YOUR GOAL >> Among the entries below, extract exactly the lines that run from the one with "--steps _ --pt" through the one with "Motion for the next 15", both ends included.

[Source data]
┌──

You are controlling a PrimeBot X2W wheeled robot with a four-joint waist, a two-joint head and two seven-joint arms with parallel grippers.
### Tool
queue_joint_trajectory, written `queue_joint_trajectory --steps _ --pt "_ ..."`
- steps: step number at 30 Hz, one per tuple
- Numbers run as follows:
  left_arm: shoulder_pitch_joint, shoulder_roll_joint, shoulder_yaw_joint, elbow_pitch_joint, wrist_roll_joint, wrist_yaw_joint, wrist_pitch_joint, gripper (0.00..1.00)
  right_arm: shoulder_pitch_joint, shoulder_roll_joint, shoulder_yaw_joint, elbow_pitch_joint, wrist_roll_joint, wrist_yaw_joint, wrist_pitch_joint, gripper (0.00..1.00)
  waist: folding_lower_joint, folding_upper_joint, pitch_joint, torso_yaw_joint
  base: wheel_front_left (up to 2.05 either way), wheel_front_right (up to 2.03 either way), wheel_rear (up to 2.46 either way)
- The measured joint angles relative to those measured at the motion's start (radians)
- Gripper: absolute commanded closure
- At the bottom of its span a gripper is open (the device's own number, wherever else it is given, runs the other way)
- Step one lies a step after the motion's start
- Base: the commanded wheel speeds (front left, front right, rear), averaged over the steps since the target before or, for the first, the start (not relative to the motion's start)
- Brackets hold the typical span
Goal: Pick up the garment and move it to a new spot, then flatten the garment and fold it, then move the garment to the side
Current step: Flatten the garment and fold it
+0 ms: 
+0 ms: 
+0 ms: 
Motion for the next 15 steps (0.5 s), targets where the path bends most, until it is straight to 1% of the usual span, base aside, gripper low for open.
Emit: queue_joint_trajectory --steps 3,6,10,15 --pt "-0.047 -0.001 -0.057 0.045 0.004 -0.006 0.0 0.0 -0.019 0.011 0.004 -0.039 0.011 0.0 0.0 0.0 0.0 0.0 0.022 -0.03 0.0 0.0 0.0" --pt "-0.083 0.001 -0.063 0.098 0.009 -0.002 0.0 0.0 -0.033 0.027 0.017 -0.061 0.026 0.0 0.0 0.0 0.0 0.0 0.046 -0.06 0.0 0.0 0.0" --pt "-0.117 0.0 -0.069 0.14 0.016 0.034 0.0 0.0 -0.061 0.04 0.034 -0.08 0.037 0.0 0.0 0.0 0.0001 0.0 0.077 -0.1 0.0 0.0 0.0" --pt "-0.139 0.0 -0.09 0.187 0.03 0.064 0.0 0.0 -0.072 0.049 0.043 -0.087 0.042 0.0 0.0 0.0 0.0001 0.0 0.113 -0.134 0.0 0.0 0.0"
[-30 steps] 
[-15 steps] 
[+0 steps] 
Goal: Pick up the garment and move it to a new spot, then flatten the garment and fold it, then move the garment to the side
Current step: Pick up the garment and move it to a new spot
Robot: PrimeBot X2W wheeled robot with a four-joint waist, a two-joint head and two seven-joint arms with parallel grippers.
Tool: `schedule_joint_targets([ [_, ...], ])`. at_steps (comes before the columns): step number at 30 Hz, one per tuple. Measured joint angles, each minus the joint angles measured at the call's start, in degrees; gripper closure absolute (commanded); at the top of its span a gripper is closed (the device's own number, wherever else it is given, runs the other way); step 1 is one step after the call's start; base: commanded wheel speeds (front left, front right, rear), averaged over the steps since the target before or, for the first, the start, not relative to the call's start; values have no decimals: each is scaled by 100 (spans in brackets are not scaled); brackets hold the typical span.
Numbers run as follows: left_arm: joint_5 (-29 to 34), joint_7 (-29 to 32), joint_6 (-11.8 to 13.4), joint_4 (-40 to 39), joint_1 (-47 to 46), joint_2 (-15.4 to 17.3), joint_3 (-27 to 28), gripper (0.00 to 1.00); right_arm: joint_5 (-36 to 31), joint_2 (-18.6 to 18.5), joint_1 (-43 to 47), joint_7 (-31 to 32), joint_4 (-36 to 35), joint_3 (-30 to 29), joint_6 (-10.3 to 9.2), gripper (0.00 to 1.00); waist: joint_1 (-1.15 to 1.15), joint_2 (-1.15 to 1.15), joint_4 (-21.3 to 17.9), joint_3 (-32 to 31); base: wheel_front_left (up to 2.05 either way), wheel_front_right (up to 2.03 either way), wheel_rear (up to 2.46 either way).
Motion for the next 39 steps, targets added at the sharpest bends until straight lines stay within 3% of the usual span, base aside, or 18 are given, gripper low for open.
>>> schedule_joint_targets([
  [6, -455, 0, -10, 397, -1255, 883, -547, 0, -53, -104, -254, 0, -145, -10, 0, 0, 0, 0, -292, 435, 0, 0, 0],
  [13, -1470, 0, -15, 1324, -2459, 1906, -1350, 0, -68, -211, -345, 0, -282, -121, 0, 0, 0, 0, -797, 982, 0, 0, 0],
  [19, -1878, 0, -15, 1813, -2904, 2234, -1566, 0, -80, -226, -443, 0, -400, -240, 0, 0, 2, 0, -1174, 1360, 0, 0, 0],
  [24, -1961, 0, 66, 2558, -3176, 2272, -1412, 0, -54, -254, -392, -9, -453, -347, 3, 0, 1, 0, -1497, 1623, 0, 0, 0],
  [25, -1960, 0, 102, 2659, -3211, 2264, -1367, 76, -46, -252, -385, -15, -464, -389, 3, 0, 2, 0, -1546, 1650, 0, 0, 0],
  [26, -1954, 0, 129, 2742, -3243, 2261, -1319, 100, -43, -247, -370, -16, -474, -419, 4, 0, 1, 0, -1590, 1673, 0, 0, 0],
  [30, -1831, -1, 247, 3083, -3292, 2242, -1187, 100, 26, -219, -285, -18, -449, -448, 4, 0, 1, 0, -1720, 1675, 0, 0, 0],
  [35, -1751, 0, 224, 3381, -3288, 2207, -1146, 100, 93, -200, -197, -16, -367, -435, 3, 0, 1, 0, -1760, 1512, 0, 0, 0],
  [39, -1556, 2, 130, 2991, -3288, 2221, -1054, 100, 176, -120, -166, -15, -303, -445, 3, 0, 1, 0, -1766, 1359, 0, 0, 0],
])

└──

EXPECTED ANSWER >>
queue_joint_trajectory, written `queue_joint_trajectory --steps _ --pt "_ ..."`
- steps: step number at 30 Hz, one per tuple
- Numbers run as follows:
  left_arm: shoulder_pitch_joint, shoulder_roll_joint, shoulder_yaw_joint, elbow_pitch_joint, wrist_roll_joint, wrist_yaw_joint, wrist_pitch_joint, gripper (0.00..1.00)
  right_arm: shoulder_pitch_joint, shoulder_roll_joint, shoulder_yaw_joint, elbow_pitch_joint, wrist_roll_joint, wrist_yaw_joint, wrist_pitch_joint, gripper (0.00..1.00)
  waist: folding_lower_joint, folding_upper_joint, pitch_joint, torso_yaw_joint
  base: wheel_front_left (up to 2.05 either way), wheel_front_right (up to 2.03 either way), wheel_rear (up to 2.46 either way)
- The measured joint angles relative to those measured at the motion's start (radians)
- Gripper: absolute commanded closure
- At the bottom of its span a gripper is open (the device's own number, wherever else it is given, runs the other way)
- Step one lies a step after the motion's start
- Base: the commanded wheel speeds (front left, front right, rear), averaged over the steps since the target before or, for the first, the start (not relative to the motion's start)
- Brackets hold the typical span
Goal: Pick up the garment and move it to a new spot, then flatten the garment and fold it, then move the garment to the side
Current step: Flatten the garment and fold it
+0 ms: 
+0 ms: 
+0 ms: 
Motion for the next 15 steps (0.5 s), targets where the path bends most, until it is straight to 1% of the usual span, base aside, gripper low for open.

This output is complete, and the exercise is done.